#### Task statement
What you produce should be every line from the data that includes "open".

#### Information provided

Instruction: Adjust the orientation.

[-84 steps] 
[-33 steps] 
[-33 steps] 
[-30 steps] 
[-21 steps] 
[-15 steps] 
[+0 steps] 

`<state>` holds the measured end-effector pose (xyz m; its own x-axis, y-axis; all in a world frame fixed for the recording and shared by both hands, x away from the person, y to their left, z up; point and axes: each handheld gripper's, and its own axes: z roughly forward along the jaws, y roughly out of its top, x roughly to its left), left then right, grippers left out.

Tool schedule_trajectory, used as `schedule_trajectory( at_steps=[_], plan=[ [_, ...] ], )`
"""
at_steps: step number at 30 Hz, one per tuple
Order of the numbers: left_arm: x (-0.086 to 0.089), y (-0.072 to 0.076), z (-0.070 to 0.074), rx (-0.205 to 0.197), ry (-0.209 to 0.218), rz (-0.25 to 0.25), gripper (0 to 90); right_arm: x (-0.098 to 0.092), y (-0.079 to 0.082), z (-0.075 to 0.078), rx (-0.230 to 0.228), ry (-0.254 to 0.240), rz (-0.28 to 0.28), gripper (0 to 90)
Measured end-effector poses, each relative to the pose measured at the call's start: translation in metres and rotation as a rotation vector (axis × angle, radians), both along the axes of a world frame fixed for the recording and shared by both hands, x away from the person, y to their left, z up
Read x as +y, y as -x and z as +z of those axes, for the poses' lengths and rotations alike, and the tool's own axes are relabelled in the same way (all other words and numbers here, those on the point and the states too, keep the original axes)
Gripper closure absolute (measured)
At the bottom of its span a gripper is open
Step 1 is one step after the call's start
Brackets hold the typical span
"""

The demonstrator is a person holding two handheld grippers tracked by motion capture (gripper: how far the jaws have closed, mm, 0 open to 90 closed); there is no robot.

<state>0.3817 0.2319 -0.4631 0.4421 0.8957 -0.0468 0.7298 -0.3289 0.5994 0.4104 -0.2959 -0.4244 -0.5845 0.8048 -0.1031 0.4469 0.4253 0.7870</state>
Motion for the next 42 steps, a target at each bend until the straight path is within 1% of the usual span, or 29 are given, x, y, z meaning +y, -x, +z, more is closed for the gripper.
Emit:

#### Response to this task
At the bottom of its span a gripper is open
The demonstrator is a person holding two handheld grippers tracked by motion capture (gripper: how far the jaws have closed, mm, 0 open to 90 closed); there is no robot.

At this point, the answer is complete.